How BP’s new boss became the most powerful woman in fossil fuels
December 19, 2025
|Mint New Delhi
Meg O'Neill's rapid rise to the top of one of the world's biggest fossilfuel companies has been unencumbered by doubt.
At a moment when oil executives are still being pressed to move away from hydrocarbons, she has a different argument: that the world is nowhere near done with them.So when BP Plc stunned markets by naming an external chief executive officer for the first time, the choice of O'Neill signalled more than a leadership change. It marked a recalibration for BP, bruised by a failed pivot towards renewable energy, years of uneven financial performance, and pressure from activist investor Elliott Investment Management to return the company to its core oil and gas focus.
O'Neill, who has led Australian oil and gas giant Woodside Energy Group Ltd since 2021, arrives with a reputation for operational rigour and a belief that natural gas, particularly liquefied natural gas, is a longterm necessity. To supporters, she is exactly the leader BP needs. To critics, she represents an industry choosing regression over reinvention.

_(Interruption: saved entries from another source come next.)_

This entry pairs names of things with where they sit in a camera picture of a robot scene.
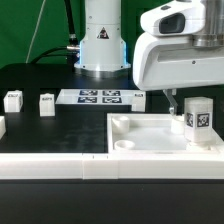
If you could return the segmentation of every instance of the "green wall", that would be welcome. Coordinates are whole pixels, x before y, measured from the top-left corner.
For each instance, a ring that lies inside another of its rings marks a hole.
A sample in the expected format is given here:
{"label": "green wall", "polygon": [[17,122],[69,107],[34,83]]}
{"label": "green wall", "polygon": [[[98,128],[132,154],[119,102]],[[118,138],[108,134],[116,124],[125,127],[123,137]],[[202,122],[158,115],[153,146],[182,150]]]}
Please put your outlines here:
{"label": "green wall", "polygon": [[[0,68],[25,63],[43,0],[0,0]],[[143,12],[167,0],[122,0],[122,37],[132,62],[135,42],[143,32],[139,20]],[[84,0],[71,0],[79,40],[85,34]],[[40,53],[68,44],[68,26],[64,0],[47,0],[30,59]],[[48,58],[41,63],[66,63],[64,58]]]}

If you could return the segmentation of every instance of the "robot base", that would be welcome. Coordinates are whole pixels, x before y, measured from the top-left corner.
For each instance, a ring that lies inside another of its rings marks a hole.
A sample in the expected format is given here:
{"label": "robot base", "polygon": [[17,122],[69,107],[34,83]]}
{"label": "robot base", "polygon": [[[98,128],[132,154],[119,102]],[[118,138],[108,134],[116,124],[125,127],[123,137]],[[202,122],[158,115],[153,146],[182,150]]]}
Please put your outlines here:
{"label": "robot base", "polygon": [[91,71],[91,70],[75,67],[74,71],[78,75],[84,75],[84,76],[88,76],[92,78],[106,79],[106,78],[117,78],[120,76],[126,76],[129,74],[131,69],[129,67],[129,68],[123,68],[116,71]]}

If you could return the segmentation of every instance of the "black tabletop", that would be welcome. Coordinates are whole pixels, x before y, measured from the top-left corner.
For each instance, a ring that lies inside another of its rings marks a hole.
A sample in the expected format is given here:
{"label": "black tabletop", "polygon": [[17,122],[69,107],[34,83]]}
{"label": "black tabletop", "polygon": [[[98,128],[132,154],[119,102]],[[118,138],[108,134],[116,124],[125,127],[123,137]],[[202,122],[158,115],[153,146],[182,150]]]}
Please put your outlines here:
{"label": "black tabletop", "polygon": [[[7,133],[0,140],[5,153],[106,153],[107,113],[128,113],[130,106],[56,105],[56,116],[40,118],[40,94],[61,89],[137,89],[131,74],[113,79],[80,76],[68,65],[12,64],[0,70],[0,115]],[[4,113],[3,98],[9,90],[22,90],[20,113]],[[178,90],[176,99],[183,112],[185,97],[214,99],[213,127],[224,136],[224,89],[219,86]],[[169,102],[162,91],[147,93],[147,113],[168,113]]]}

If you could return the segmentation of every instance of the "small white block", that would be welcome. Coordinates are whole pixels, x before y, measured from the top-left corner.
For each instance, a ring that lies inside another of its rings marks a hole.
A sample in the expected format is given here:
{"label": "small white block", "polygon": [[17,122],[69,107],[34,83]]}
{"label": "small white block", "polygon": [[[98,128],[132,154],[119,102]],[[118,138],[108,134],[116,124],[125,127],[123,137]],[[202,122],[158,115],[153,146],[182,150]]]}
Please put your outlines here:
{"label": "small white block", "polygon": [[55,116],[54,94],[47,93],[40,95],[39,106],[41,117]]}
{"label": "small white block", "polygon": [[23,105],[23,92],[8,91],[4,98],[5,113],[18,113]]}
{"label": "small white block", "polygon": [[143,91],[134,92],[134,96],[132,98],[131,110],[138,112],[145,112],[145,102],[146,102],[145,92]]}
{"label": "small white block", "polygon": [[205,97],[185,99],[185,138],[194,143],[212,138],[213,100]]}
{"label": "small white block", "polygon": [[0,117],[0,139],[5,134],[6,128],[5,128],[5,117]]}

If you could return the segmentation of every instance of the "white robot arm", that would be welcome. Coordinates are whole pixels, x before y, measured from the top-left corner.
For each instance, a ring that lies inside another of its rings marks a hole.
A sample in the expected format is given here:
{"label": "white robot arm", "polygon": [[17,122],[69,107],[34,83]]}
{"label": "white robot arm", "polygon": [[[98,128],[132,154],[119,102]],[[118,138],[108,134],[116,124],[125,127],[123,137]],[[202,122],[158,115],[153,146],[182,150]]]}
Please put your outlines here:
{"label": "white robot arm", "polygon": [[177,0],[143,14],[146,32],[136,43],[133,62],[138,88],[223,84],[223,9],[223,0]]}

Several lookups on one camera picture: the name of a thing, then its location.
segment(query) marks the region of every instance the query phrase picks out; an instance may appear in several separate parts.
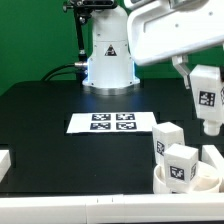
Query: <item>black table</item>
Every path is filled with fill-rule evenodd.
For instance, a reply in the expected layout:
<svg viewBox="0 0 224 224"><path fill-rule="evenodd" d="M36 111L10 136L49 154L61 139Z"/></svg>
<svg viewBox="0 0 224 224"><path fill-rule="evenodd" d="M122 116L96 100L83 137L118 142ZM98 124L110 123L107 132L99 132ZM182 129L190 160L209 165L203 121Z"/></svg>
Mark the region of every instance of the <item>black table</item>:
<svg viewBox="0 0 224 224"><path fill-rule="evenodd" d="M76 81L22 82L0 97L0 144L12 158L0 196L152 193L151 133L66 134L72 113L99 112L154 112L184 129L186 145L224 150L224 128L204 134L182 79L145 80L120 96L86 93Z"/></svg>

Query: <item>cube with marker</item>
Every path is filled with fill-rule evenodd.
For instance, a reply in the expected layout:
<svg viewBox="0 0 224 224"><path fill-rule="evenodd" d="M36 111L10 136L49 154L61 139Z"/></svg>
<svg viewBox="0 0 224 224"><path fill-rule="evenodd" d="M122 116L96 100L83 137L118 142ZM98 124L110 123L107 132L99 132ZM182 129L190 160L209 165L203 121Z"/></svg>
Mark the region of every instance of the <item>cube with marker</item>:
<svg viewBox="0 0 224 224"><path fill-rule="evenodd" d="M166 122L153 126L152 134L156 163L164 167L164 152L174 143L185 145L183 129Z"/></svg>
<svg viewBox="0 0 224 224"><path fill-rule="evenodd" d="M164 153L166 186L178 193L189 193L197 185L198 149L173 144Z"/></svg>

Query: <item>white paper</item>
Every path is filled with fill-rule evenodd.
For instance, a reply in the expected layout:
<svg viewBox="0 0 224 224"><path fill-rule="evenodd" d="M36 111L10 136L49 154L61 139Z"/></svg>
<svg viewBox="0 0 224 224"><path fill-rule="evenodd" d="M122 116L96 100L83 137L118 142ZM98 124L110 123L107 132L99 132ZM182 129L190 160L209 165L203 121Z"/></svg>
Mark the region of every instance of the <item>white paper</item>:
<svg viewBox="0 0 224 224"><path fill-rule="evenodd" d="M152 112L74 113L67 133L151 132L155 124Z"/></svg>

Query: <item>warning label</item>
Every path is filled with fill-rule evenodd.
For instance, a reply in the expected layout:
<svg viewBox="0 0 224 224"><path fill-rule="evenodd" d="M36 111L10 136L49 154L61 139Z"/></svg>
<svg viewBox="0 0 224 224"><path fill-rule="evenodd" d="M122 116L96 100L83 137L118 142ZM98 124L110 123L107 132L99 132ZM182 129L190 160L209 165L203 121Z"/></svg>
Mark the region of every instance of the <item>warning label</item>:
<svg viewBox="0 0 224 224"><path fill-rule="evenodd" d="M117 56L117 54L116 54L112 45L109 46L105 56Z"/></svg>

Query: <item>green wall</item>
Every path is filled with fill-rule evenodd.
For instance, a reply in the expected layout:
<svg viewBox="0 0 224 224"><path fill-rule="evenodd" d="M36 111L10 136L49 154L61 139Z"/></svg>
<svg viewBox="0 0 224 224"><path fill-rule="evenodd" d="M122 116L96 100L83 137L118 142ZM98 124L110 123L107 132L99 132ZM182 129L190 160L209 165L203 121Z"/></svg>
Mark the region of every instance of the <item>green wall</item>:
<svg viewBox="0 0 224 224"><path fill-rule="evenodd" d="M73 14L63 13L62 4L63 0L1 0L0 94L16 82L40 80L49 70L78 60ZM84 27L84 37L90 53L89 26ZM198 63L222 65L223 62L221 47L190 55L190 67ZM137 67L136 73L144 78L180 77L170 61Z"/></svg>

"Her appointment as CEO seems well-aligned with BP's reversal from green energy back to core oil and gas profitability," said Susan Sakmar, a University of Houston Law Center visiting assistant professor and expert on the oil and gas market. "Good news for BP."

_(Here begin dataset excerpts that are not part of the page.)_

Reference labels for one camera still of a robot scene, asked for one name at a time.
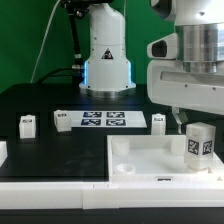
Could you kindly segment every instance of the black table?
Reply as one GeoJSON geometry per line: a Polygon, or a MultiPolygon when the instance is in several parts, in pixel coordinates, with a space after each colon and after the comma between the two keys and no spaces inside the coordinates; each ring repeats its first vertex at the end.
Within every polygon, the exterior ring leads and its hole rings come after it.
{"type": "MultiPolygon", "coordinates": [[[[0,95],[0,140],[7,141],[8,158],[0,168],[0,181],[107,181],[107,135],[148,135],[151,116],[167,116],[167,133],[177,134],[171,108],[151,103],[145,85],[136,94],[119,99],[80,95],[67,84],[20,84],[0,95]],[[73,128],[58,133],[55,110],[143,111],[147,128],[73,128]],[[37,138],[21,140],[22,115],[37,119],[37,138]]],[[[223,156],[222,116],[187,111],[190,121],[216,125],[215,151],[223,156]]],[[[0,211],[0,223],[223,223],[222,208],[144,208],[119,210],[24,210],[0,211]]]]}

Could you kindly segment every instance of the green background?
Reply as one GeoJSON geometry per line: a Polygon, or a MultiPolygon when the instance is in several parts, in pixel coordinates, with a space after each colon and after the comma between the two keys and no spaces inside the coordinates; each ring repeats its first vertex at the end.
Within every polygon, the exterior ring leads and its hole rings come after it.
{"type": "MultiPolygon", "coordinates": [[[[17,83],[29,83],[45,29],[56,0],[7,0],[0,8],[0,92],[17,83]]],[[[111,6],[121,13],[123,0],[111,6]]],[[[81,50],[89,56],[88,16],[78,20],[81,50]]],[[[173,24],[160,19],[149,7],[149,0],[127,0],[127,58],[132,62],[132,80],[146,83],[147,45],[173,31],[173,24]]],[[[47,72],[73,63],[73,47],[67,13],[57,8],[35,80],[47,72]]]]}

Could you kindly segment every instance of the metal cylinder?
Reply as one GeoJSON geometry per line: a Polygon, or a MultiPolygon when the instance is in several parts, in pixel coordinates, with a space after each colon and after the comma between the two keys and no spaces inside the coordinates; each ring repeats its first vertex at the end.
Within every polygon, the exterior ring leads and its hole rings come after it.
{"type": "Polygon", "coordinates": [[[215,73],[224,61],[224,23],[176,26],[179,55],[186,72],[215,73]]]}

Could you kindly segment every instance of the small white block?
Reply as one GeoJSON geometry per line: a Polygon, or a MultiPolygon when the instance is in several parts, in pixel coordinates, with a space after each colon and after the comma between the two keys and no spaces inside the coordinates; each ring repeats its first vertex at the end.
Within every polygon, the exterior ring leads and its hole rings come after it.
{"type": "Polygon", "coordinates": [[[72,121],[67,111],[57,110],[54,112],[54,124],[58,132],[72,130],[72,121]]]}
{"type": "Polygon", "coordinates": [[[191,169],[203,170],[213,164],[216,127],[195,123],[187,125],[184,162],[191,169]]]}
{"type": "Polygon", "coordinates": [[[151,135],[165,135],[165,134],[166,134],[166,116],[162,114],[153,114],[151,135]]]}
{"type": "Polygon", "coordinates": [[[4,163],[7,156],[8,154],[7,154],[6,142],[0,142],[0,166],[4,163]]]}
{"type": "Polygon", "coordinates": [[[113,137],[111,143],[114,155],[126,156],[129,154],[129,139],[121,136],[113,137]]]}
{"type": "Polygon", "coordinates": [[[22,116],[19,123],[20,138],[35,138],[36,118],[32,115],[22,116]]]}

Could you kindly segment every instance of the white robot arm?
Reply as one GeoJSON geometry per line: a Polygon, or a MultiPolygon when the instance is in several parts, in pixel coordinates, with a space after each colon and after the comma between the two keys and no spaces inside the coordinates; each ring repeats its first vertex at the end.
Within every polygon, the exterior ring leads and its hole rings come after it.
{"type": "MultiPolygon", "coordinates": [[[[131,81],[131,63],[126,58],[125,19],[108,3],[113,0],[62,0],[68,13],[82,18],[90,14],[90,57],[84,63],[84,80],[80,92],[94,97],[116,98],[135,92],[136,85],[131,81]]],[[[74,18],[70,19],[78,44],[74,18]]],[[[77,59],[81,52],[75,53],[77,59]]]]}
{"type": "Polygon", "coordinates": [[[151,43],[148,95],[159,104],[224,114],[222,0],[151,0],[175,33],[151,43]]]}

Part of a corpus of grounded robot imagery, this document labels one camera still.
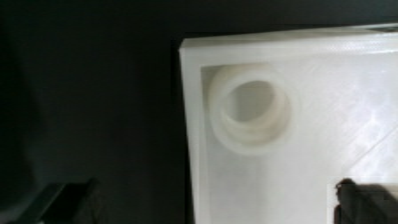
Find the white plastic panel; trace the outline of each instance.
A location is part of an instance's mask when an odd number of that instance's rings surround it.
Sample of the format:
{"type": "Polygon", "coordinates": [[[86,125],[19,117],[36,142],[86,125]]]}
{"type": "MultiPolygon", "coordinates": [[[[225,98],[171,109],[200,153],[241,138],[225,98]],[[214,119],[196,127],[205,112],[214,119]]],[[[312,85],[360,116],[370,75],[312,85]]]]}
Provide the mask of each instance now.
{"type": "Polygon", "coordinates": [[[397,26],[186,40],[198,224],[333,224],[340,180],[398,184],[397,26]]]}

She takes on her new role amid a wider political split over energy. US President Donald Trump's revived "drill, baby, drill" mantra and promises to roll back years of climate rules that, he argues, drove up energy costs have led to a renewed emphasis on oil and gas. And while Asian consumers are hungry for more fossil fuels, BP in Europe faces a different reality of tougher carbon-reduction mandates, stricter disclosure rules and regulatory pressures to show progress towards cutting emissions.
O'Neill will have to navigate both worlds at once.